Task brief
Your answer should be every line below that includes the word "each".

☆ ☆ ☆

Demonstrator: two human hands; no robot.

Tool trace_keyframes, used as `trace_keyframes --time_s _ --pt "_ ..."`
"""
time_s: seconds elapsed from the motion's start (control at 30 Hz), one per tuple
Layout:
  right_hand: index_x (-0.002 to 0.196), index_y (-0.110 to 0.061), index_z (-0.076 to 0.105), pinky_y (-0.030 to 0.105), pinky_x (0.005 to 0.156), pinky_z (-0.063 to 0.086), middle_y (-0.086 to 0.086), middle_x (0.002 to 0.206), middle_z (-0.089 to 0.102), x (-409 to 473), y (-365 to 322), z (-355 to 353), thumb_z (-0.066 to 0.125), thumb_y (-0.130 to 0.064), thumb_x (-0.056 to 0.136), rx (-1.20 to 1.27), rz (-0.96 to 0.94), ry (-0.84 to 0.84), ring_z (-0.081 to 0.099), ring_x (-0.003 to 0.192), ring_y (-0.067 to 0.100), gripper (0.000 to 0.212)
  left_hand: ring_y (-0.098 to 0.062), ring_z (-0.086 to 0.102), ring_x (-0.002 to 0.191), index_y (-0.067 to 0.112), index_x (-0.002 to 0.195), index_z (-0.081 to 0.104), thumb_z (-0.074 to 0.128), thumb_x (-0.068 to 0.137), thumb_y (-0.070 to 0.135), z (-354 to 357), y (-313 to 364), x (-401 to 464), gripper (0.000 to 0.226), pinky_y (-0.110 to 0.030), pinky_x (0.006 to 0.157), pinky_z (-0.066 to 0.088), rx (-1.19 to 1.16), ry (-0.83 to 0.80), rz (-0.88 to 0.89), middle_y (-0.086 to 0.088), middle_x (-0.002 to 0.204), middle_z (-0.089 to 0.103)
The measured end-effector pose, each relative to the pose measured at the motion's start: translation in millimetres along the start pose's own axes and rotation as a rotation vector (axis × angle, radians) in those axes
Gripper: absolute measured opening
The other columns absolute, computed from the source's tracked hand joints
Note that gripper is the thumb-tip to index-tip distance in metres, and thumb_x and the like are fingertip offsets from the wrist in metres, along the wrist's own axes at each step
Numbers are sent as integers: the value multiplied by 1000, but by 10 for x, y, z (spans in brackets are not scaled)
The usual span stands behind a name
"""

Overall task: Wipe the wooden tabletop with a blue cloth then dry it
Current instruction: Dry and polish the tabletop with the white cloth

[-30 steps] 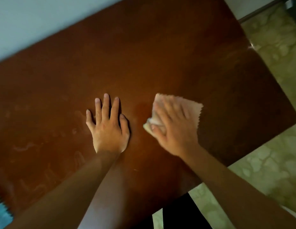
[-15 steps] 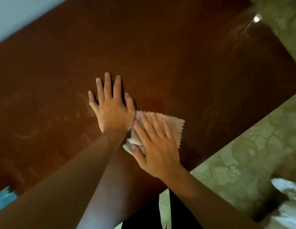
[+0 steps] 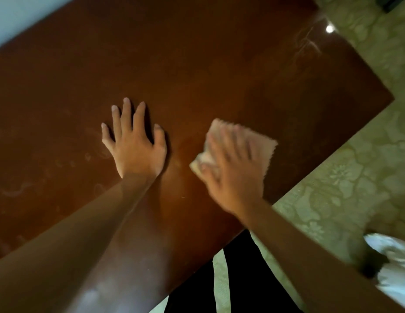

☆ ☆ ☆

Answer to this problem
The measured end-effector pose, each relative to the pose measured at the motion's start: translation in millimetres along the start pose's own axes and rotation as a rotation vector (axis × angle, radians) in those axes
Note that gripper is the thumb-tip to index-tip distance in metres, and thumb_x and the like are fingertip offsets from the wrist in metres, along the wrist's own axes at each step

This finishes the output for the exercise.